L’usage sérieux d’une marque ne peut être prouvé par des probabilités ou des suppositions, mais doit être démontré par des preuves solides et objectives d’un usage effectif et suffisant de la marque sur le marché concerné (18/01/2011, T-382/08, VOGUE / VOGUE Portugal, EU:T:2011:9, § 22).
D’après les preuves soumises, il n’est pas clair si et dans quelle mesure les produits ont été mis sur le marché en Italie, après leur arrivée présumée sur le territoire italien. Par conséquent, en l’espèce, la division d’opposition considère que l’opposant n’a pas fourni d’indications suffisantes concernant le lieu et l’étendue de l’usage de la marque antérieure.
Comme expliqué ci-dessus, les facteurs de temps, de lieu, d’étendue et de nature de l’usage sont cumulatifs (05/10/2010, T-92/09, STRATEGI / Stratégies, EU:T:2010:424, § 43). Cela signifie que les preuves doivent fournir des indications suffisantes sur tous ces facteurs pour prouver un usage sérieux. Étant donné qu’au moins le lieu et l’étendue de l’usage n’ont pas été suffisamment établis, il n’est pas nécessaire d’examiner les autres exigences.
Décision sur opposition n° B 3 209 238 Page 6 sur 6
La division d’opposition conclut que les preuves fournies par l’opposant sont insuffisantes pour prouver que la marque antérieure a fait l’objet d’un usage sérieux sur le territoire pertinent. Par conséquent, l’opposition doit être rejetée conformément à l’article 47, paragraphes 2 et 3, du RMCUE et à l’article 10, paragraphe 2, du RMCUED.
FRAIS
Conformément à l’article 109, paragraphe 1, du RMCUE, la partie qui succombe dans une procédure d’opposition doit supporter les frais et dépens exposés par l’autre partie.
Étant donné que l’opposant est la partie qui succombe, il doit supporter les frais exposés par le demandeur au cours de la présente procédure.

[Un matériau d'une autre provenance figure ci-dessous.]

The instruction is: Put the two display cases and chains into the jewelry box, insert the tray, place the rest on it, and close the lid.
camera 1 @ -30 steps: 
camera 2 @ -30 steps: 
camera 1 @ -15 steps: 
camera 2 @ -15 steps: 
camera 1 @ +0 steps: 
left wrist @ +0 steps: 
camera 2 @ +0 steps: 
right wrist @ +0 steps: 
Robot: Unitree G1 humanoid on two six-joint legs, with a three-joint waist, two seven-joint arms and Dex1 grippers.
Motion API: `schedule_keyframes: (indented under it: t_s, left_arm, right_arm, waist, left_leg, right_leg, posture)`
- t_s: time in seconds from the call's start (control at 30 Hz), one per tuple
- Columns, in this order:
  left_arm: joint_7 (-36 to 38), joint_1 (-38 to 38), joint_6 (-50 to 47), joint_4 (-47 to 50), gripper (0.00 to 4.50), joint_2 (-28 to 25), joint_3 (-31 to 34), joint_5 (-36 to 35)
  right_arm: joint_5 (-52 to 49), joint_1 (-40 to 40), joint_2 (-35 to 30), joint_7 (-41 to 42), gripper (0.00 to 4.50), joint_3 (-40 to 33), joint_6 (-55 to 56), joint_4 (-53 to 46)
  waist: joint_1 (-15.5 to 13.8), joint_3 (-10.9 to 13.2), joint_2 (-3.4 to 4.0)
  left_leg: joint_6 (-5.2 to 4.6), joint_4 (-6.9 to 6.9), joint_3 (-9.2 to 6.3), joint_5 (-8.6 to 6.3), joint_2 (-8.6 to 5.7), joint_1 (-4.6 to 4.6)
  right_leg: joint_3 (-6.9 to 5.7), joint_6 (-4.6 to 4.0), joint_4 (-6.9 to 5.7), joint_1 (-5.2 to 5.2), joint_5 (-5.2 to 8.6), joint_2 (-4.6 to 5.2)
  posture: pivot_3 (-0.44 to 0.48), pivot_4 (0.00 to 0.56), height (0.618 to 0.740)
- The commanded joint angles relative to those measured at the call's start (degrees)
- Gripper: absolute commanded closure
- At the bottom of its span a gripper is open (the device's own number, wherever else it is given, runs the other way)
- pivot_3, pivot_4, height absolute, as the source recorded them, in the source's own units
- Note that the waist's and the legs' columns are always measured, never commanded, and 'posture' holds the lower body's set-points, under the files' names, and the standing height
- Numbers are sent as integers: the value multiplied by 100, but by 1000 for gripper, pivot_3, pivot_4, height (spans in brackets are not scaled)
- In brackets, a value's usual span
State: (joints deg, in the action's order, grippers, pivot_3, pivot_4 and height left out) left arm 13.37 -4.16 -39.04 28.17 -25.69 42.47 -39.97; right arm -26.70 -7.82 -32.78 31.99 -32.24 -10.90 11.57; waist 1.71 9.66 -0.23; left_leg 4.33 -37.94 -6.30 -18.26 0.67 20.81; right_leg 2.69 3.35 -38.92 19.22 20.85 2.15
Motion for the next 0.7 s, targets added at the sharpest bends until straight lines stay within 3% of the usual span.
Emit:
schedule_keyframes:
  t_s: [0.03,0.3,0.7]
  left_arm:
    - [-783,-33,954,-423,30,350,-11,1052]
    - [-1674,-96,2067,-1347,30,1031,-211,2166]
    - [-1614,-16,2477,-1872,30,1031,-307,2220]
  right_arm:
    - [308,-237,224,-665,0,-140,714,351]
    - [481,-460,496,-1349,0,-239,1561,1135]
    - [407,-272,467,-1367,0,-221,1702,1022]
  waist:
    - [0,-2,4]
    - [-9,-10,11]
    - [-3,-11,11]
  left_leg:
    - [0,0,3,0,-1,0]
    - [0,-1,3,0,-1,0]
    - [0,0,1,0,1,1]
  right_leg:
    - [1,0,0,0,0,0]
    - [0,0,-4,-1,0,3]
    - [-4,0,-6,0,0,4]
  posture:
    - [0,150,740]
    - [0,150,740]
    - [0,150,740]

Conformément à l’article 109, paragraphe 7, du RMCUE et à l’article 18, paragraphe 1, sous c), i), du RMCUEIM, les frais à payer au demandeur sont les frais de représentation, qui sont fixés sur la base du taux maximal y prévu.
La division d’opposition
Fernando AZCONA DELGADO Zuzanna STOJKOWICZ Cynthia DEN DEKKER
Conformément à l’article 67 du RMCUE, toute partie à laquelle la présente décision fait grief peut former un recours contre celle-ci. Conformément à l’article 68 du RMCUE, l’acte de recours doit être déposé par écrit auprès de l’Office dans un délai de deux mois à compter de la date de notification de la présente décision. Il doit être déposé dans la langue de la procédure dans laquelle la décision faisant l’objet du recours a été rendue. En outre, un mémoire exposant les motifs du recours doit être déposé dans un délai de quatre mois à compter de la même date. L’acte de recours n’est réputé déposé qu’après paiement de la taxe de recours de 720 EUR.